Bradley Hemphill, managing director of Cape Town-based Electrical Engineering Solutions, says it is a major challenge to get property owners and developers to appreciate that the structure they are building will have little value in the future if they do not build it with a converged network in place.
Unfortunately, says Hemphill, many property developers and owners overlook the relevance of the Building 2.0 trend because they assume it adds complexity and risk when their focus is on building quickly to save on construction costs. This means they sideline considering the long-term total cost of ownership.
“What they fail to appreciate is that the intelligent backbone of the structure is not easily installed afterwards in a cost effective way as and when the property administrators and tenants ask for it. The space for the cabling, plus the devices that manage the networks, must be drawn into the plans and built into the structure.
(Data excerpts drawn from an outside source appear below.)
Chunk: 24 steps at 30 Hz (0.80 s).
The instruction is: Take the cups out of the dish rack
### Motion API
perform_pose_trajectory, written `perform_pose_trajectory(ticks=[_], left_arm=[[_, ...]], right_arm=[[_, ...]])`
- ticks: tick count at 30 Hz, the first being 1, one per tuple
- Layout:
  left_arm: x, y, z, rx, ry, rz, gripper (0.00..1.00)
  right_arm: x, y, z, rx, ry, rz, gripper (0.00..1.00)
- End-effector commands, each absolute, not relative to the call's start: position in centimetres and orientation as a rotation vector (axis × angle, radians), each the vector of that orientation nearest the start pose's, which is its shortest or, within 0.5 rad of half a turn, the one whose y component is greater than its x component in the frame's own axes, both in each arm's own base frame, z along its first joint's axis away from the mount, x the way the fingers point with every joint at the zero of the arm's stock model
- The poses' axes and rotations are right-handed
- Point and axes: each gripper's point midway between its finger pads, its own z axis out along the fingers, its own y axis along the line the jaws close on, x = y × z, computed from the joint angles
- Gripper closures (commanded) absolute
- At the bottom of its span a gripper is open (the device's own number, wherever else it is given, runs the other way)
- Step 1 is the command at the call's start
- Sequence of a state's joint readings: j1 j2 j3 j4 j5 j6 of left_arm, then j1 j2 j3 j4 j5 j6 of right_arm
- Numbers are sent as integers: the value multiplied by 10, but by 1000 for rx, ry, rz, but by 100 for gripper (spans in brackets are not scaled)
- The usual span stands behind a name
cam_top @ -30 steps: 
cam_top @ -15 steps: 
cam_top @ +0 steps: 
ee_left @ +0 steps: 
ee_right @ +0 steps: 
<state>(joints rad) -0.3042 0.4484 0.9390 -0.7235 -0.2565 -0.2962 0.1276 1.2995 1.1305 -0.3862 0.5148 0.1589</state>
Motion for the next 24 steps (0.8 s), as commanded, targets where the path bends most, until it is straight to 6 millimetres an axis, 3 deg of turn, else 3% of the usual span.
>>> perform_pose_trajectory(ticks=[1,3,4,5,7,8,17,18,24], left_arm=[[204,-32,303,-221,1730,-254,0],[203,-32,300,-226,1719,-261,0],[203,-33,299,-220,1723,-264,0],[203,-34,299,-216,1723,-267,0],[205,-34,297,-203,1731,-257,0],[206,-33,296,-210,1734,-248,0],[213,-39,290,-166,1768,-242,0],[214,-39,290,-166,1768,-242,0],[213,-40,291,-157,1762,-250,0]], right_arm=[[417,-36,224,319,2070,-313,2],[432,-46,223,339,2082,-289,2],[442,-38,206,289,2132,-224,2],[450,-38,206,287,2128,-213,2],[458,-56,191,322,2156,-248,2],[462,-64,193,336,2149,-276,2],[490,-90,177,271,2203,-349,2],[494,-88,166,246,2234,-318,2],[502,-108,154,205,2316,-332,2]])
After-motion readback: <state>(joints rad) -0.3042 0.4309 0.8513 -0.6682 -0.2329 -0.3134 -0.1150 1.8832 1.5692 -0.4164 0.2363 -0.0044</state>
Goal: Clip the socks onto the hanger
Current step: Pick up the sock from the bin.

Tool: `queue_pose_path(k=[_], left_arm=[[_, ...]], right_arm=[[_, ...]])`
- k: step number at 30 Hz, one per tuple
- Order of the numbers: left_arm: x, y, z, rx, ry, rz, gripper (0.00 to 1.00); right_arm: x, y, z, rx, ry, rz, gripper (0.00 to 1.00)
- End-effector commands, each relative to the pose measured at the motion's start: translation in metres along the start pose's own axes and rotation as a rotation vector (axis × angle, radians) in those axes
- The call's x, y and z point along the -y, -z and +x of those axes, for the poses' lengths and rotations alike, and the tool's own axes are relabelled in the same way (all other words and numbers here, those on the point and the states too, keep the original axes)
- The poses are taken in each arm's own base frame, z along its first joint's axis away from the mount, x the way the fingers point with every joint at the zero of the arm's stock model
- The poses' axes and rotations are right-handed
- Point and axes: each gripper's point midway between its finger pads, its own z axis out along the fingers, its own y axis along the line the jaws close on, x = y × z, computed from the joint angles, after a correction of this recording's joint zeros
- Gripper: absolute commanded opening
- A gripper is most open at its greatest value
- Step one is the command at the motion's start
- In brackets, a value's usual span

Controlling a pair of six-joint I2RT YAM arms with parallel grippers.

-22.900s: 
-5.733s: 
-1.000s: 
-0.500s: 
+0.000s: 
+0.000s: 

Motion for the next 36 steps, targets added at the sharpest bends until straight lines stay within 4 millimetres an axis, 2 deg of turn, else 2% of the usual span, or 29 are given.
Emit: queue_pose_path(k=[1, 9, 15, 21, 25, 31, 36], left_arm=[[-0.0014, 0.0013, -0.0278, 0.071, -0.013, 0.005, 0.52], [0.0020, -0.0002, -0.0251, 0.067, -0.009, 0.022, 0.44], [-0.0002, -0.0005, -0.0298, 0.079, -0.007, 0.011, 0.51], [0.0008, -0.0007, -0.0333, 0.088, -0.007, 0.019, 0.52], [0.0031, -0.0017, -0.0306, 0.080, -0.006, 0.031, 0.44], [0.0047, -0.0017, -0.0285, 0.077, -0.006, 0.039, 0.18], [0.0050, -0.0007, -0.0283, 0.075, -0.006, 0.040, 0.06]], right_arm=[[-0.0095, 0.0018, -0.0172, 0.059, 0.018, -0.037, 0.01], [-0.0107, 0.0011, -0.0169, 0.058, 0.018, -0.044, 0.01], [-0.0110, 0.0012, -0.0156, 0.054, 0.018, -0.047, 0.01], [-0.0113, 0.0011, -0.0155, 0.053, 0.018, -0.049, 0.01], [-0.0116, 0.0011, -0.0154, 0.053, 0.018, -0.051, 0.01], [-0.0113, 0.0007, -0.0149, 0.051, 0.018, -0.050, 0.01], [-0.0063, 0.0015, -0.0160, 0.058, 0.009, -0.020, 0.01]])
“The networks, and the systems and devices that connect to them, must form part of the initial budget. And this is where it sometimes becomes ‘fuzzy’ for developers because it is difficult to predict exactly what technology the future tenants will need.
“But if they decide to install the best-possible intelligent backbone in the building, they will have made an appropriate investment to attract valuable tenants, and continue to meet their growing needs into the future in a mutually beneficial way
“The value proposition exists for all stakeholders, from the developer who saves from a lower capital cost to the operator or tenant who saves from a lower operational cost and to the end user who obtains a better user experience.”
Important issues he stresses are:
Energy information provides building management - via the integrated systems - intelligent energy management, such as monitoring room temperatures in a data centre and turning air conditioners on and off within pre-determined temperature ranges, without the need for human intervention.
Environmental data enables, for example, individually adjusted ambient temperatures for reception areas and offices within the same building.
Maintenance data – gives management the necessary information to be proactive in managing the facilities, such as escalators, access controls, power supply and telecommunications.
Occupancy data – means having at management’s desktops accurate information about interactions with tenants and determining the profitability of rented space and facility usage.
Location data gives accurate information on the whereabouts of company assets and triggers alerts when these assets are moved.
But, adds Hemphill, there is often conflict between the professionals working on building projects because they have differing agendas and no incentive to achieve the integration.
“There is a huge risk to the developers and to the engineering consultants if they opt not to collaborate because the design and implementation of an integrated communications infrastructure is a complex and specialised task. It cannot be achieved in the most cost-efficient and professional way if the consultants work in isolation from each other.
“There must be a concerted effort by all those involved in the construction industry to collaborate from the conceptual stages of a development to ensure all risks from the design through to the sustainability of the buildings are minimised.”